** Work task **
Could you say how many lines in the records include "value"? Please give the number by itself.
+++ Dataset
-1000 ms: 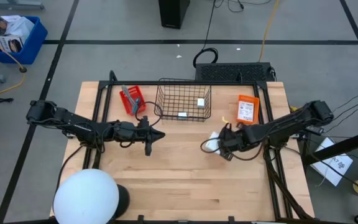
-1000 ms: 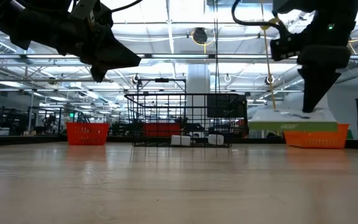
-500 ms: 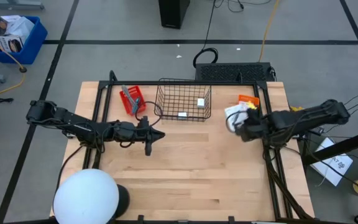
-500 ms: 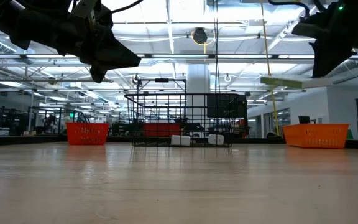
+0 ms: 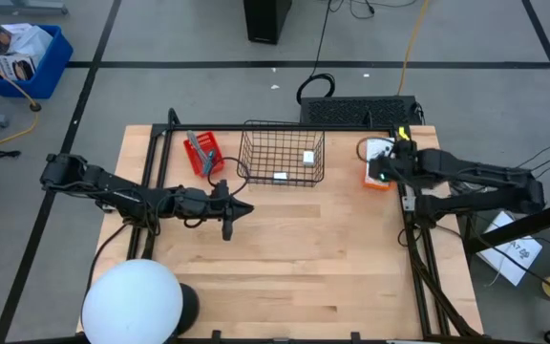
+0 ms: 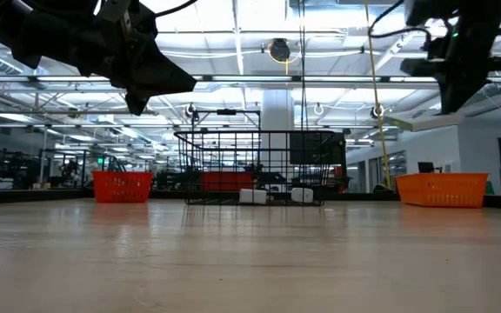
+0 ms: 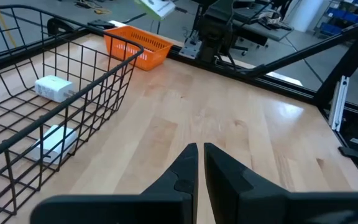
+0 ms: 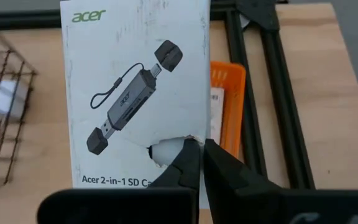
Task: Pick and place items into bin
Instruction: Put the card reader box into the orange bin, then return to Home Position
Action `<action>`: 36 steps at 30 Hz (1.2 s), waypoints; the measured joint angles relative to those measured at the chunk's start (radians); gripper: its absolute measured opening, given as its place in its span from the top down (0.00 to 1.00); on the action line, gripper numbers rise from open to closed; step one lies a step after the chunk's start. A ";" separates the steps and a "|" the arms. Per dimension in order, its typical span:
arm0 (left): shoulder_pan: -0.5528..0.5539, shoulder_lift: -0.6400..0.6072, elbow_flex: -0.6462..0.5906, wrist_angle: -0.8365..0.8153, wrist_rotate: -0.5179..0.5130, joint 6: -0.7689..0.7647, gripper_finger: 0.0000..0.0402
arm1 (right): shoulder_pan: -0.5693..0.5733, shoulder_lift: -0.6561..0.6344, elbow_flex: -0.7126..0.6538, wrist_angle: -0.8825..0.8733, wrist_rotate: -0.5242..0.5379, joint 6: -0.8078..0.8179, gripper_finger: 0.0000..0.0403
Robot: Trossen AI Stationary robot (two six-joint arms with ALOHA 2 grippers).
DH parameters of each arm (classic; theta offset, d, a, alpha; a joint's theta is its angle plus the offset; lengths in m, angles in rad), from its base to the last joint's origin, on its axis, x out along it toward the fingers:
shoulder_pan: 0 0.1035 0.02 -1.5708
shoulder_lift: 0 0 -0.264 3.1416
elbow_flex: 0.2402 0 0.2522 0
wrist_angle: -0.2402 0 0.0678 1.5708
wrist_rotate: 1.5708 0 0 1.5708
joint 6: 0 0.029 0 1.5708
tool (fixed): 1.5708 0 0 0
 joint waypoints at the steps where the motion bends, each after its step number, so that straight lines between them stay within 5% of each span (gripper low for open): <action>1: 0.000 0.000 0.000 0.000 0.000 -0.002 0.92 | -0.037 0.010 0.000 0.025 -0.003 -0.040 1.00; 8: 0.000 0.000 0.000 0.000 0.000 -0.004 0.92 | -0.301 0.107 -0.009 0.128 -0.140 -0.241 1.00; 18: -0.007 0.000 0.000 -0.007 0.034 0.002 0.92 | -0.496 0.175 -0.154 0.307 -0.282 -0.366 1.00; 27: -0.013 0.000 0.000 -0.007 0.033 0.036 0.92 | -0.544 0.175 -0.218 0.365 -0.291 -0.420 0.97; 36: -0.013 0.000 0.000 -0.003 0.033 0.040 0.92 | -0.542 0.175 -0.219 0.405 -0.341 -0.431 0.75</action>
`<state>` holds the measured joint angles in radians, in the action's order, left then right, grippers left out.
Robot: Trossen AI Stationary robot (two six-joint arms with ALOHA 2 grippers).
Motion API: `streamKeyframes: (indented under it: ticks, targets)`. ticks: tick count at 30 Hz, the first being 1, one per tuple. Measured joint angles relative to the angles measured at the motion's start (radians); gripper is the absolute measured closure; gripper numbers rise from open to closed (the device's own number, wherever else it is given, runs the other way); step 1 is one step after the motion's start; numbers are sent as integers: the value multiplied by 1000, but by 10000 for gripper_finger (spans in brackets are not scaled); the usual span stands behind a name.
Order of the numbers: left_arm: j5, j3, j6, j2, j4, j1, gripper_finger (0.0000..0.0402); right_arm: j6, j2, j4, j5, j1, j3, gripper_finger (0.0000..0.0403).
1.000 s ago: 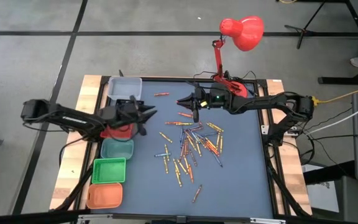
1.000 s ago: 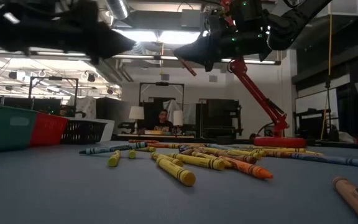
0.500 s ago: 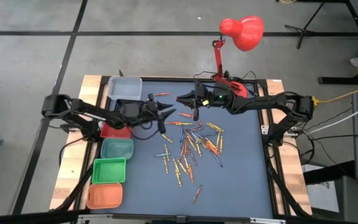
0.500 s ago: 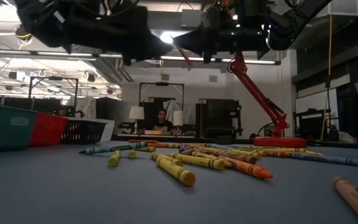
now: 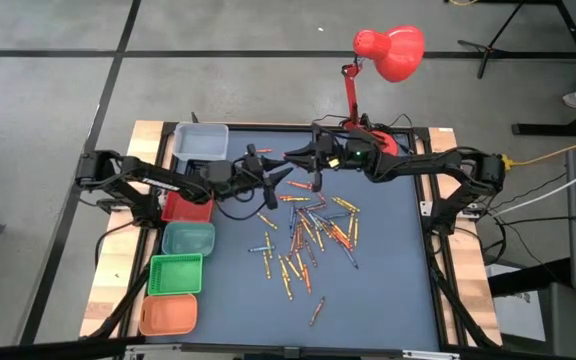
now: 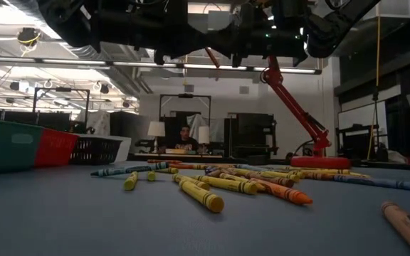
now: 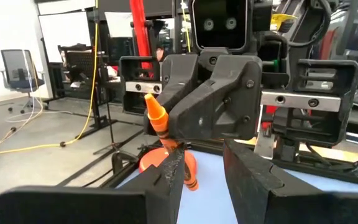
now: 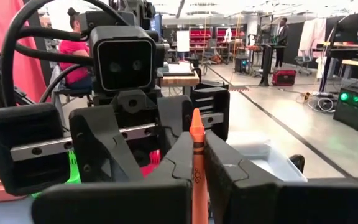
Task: Sort crayons
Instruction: Put the orange crayon into the transparent bin
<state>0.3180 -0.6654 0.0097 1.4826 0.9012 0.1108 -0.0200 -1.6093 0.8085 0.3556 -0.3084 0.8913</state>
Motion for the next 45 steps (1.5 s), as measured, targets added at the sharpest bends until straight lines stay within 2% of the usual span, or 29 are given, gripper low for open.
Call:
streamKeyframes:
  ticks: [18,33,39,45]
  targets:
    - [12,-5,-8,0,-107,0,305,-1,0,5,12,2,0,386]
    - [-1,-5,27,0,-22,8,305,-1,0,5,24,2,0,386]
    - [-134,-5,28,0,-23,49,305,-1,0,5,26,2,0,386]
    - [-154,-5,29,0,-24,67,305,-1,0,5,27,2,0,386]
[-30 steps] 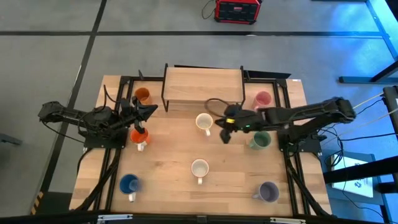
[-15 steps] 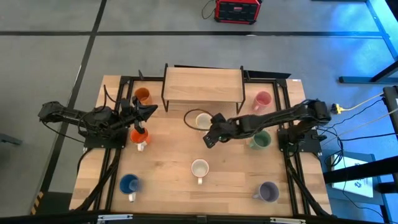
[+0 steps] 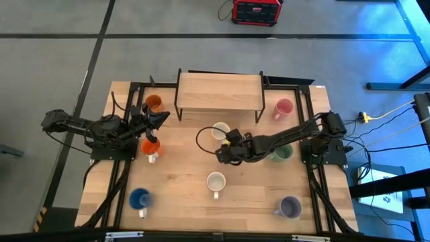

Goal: Place coffee mugs
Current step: Put the orange patterned mug on the shelf

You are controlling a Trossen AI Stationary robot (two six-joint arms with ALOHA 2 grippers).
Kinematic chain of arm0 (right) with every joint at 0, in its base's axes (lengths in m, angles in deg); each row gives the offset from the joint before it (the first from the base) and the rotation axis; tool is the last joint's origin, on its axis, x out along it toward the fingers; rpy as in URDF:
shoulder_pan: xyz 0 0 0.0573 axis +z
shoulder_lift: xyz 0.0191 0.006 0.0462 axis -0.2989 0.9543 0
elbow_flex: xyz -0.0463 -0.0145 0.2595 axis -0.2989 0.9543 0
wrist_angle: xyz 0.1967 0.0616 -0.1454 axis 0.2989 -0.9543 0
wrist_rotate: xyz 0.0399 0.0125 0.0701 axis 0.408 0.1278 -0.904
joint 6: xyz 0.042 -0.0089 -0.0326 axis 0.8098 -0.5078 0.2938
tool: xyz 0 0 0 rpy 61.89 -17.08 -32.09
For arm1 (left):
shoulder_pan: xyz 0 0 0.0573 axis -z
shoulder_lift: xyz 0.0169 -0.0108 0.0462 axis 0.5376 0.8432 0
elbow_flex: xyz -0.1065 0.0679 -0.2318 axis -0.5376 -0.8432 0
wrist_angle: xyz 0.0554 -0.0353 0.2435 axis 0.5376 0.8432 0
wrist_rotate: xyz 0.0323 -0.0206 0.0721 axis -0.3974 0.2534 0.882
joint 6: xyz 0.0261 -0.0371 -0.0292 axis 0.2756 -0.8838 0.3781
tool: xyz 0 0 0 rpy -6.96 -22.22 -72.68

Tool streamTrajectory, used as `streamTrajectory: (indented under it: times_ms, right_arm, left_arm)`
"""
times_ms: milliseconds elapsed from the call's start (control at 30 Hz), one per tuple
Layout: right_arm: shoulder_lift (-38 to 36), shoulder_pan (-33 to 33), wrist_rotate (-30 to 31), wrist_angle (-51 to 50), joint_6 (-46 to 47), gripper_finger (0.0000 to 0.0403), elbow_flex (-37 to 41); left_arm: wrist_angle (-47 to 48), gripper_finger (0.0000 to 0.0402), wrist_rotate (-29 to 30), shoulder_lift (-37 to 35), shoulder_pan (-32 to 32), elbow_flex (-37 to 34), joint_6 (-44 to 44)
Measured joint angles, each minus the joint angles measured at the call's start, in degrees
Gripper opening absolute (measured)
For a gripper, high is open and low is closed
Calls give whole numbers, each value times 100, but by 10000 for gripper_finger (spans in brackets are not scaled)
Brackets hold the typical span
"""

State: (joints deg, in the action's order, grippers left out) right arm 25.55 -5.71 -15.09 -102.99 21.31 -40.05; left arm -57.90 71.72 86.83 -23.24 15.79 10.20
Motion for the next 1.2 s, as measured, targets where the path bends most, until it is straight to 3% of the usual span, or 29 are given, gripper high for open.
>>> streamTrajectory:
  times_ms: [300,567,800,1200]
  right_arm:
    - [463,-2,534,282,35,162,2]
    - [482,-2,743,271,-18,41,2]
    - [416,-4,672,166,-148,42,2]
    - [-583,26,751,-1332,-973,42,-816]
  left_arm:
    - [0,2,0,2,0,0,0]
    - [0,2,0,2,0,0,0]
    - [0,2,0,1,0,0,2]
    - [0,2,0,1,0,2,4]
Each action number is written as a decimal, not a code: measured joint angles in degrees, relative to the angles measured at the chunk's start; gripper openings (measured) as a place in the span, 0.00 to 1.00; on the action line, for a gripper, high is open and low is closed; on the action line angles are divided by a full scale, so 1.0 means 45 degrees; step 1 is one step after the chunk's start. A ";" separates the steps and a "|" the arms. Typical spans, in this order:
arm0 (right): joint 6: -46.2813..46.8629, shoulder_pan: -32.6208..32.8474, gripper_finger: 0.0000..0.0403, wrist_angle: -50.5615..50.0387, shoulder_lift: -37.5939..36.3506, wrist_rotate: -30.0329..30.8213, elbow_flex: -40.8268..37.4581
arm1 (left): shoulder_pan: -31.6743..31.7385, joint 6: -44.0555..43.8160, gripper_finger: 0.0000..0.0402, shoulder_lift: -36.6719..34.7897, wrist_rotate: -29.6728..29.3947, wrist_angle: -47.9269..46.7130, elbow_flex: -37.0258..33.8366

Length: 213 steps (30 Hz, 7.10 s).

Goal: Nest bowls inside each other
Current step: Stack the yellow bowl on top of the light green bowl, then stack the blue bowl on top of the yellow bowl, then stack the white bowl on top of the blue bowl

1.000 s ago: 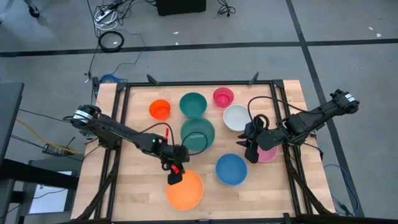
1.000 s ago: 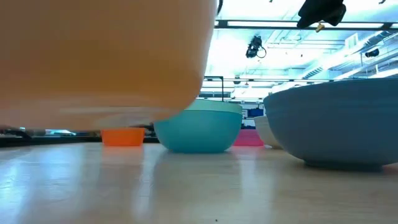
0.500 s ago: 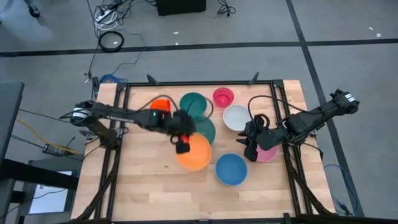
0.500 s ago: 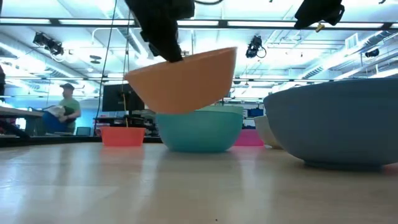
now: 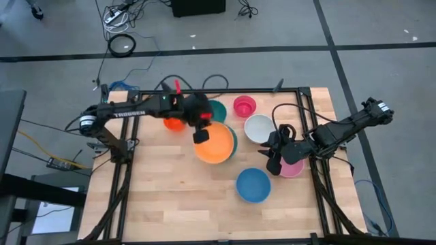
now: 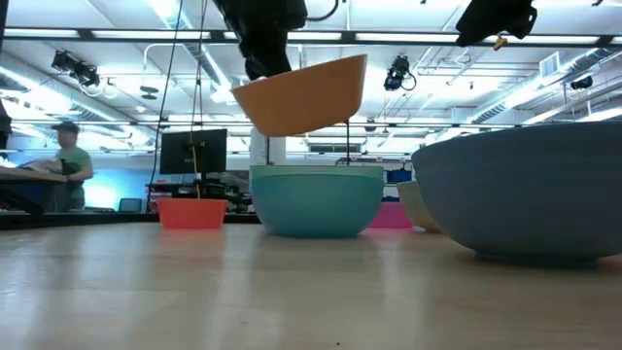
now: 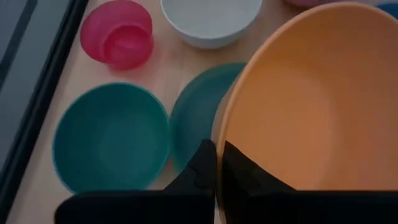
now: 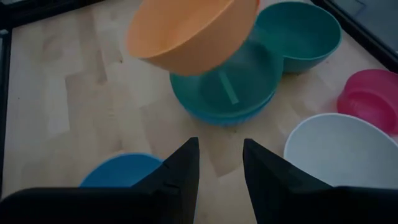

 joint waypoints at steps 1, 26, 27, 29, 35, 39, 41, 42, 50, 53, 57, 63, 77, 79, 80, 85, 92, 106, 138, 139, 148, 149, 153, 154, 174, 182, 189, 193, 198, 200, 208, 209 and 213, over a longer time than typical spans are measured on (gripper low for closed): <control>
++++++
** Solution to the problem **
2